Using the data below, count the lines that carry the string "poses" and write only the count.

Entries taken from a collection:
=-=-=-=-=
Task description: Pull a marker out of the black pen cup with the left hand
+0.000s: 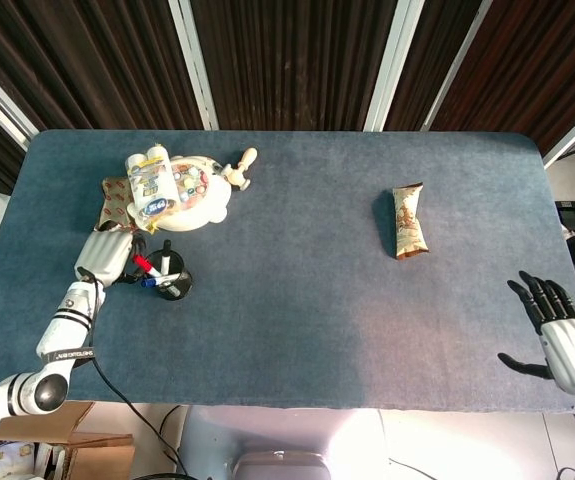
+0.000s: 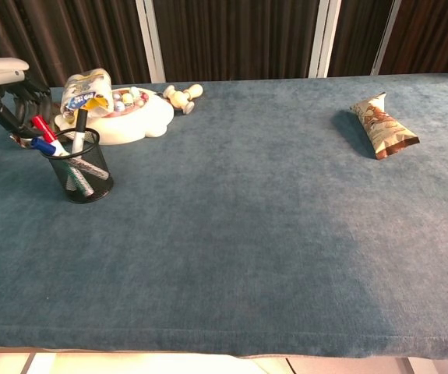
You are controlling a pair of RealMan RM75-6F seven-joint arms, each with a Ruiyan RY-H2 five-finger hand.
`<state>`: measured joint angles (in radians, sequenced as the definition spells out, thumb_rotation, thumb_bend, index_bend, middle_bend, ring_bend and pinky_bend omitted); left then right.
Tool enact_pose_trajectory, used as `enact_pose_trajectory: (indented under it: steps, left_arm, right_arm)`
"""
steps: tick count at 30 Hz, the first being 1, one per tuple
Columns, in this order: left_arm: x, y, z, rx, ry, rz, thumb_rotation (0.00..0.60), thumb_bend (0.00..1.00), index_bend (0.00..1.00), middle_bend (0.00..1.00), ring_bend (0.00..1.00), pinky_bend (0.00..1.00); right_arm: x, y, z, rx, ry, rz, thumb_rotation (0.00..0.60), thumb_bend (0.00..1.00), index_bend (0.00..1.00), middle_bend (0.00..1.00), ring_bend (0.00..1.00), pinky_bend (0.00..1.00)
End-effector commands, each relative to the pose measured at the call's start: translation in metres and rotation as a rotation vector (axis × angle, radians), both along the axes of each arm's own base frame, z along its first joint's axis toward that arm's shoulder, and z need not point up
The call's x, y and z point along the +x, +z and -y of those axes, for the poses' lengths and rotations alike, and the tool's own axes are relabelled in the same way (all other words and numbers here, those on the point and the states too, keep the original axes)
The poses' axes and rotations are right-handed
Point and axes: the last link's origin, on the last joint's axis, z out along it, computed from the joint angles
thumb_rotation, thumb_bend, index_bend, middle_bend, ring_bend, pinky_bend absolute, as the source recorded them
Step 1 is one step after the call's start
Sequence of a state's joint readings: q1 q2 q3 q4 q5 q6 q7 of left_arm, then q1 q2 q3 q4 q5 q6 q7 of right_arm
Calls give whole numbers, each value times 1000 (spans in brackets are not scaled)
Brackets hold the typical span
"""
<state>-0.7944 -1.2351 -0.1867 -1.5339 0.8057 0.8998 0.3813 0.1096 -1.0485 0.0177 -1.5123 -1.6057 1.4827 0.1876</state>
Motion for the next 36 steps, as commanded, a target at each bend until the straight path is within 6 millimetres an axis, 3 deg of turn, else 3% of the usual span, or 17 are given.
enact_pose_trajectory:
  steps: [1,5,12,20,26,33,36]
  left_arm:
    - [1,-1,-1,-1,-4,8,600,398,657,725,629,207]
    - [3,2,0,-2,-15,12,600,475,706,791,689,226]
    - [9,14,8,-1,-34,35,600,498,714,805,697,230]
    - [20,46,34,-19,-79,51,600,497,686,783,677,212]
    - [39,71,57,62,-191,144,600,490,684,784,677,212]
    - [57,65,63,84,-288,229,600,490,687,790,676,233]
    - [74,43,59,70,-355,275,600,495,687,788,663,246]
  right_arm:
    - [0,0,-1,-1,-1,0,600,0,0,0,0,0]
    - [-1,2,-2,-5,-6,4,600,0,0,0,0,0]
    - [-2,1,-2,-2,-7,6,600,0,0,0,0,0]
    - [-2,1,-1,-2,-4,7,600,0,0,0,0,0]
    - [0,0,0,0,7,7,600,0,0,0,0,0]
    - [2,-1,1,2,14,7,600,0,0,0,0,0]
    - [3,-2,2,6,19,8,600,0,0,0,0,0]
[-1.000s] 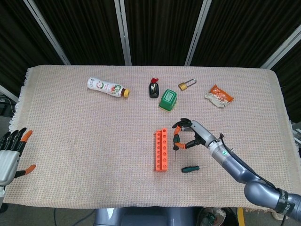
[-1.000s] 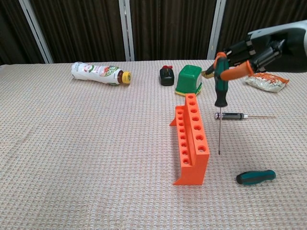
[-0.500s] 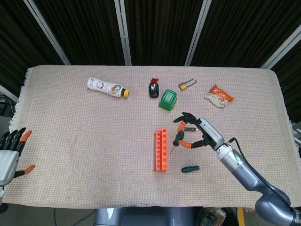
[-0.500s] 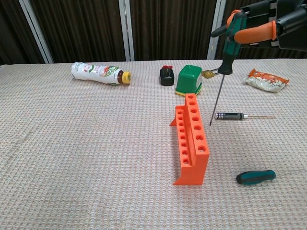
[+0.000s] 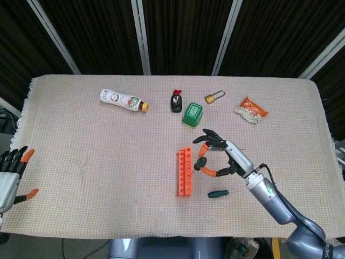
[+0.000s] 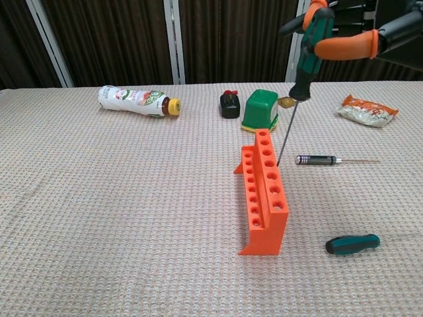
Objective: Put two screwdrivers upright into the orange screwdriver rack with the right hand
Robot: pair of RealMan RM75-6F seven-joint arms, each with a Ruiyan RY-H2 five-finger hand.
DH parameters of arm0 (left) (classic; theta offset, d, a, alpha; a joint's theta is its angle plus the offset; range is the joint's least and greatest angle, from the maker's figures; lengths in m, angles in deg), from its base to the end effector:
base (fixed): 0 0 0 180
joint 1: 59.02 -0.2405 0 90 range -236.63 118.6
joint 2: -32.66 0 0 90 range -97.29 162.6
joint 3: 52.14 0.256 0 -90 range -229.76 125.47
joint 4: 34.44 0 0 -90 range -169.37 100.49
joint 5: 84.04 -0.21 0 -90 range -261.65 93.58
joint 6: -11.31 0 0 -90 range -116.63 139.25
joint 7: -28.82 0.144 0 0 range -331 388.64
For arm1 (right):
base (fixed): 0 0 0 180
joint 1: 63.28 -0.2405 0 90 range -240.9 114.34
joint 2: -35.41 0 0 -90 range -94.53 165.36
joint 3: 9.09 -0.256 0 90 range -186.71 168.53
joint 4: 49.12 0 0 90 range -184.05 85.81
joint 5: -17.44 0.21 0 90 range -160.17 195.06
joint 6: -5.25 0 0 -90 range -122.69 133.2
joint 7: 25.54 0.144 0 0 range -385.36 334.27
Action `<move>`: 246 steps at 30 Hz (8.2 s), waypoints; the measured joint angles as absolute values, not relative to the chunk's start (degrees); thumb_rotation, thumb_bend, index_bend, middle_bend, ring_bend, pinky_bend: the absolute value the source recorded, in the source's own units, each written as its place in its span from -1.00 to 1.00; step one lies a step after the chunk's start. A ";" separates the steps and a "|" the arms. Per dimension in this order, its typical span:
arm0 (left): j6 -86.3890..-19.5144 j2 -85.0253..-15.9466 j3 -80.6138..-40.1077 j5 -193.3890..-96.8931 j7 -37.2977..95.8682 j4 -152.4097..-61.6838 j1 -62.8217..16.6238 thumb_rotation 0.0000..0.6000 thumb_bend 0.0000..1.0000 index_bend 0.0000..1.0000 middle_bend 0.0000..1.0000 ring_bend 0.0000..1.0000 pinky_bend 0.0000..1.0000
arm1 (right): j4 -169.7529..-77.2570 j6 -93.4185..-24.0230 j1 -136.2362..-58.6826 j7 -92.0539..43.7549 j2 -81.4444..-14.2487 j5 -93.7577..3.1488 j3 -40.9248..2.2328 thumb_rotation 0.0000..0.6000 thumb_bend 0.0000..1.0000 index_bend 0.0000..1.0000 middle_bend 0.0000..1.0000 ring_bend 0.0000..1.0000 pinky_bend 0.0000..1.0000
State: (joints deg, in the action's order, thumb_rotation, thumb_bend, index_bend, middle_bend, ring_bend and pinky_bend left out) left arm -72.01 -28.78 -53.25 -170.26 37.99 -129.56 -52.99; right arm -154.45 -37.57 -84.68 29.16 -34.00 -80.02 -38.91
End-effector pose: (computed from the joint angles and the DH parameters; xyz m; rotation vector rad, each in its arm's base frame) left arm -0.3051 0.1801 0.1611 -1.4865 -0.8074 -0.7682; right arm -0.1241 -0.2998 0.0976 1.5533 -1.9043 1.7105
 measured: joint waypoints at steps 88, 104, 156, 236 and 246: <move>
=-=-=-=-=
Solved problem: 2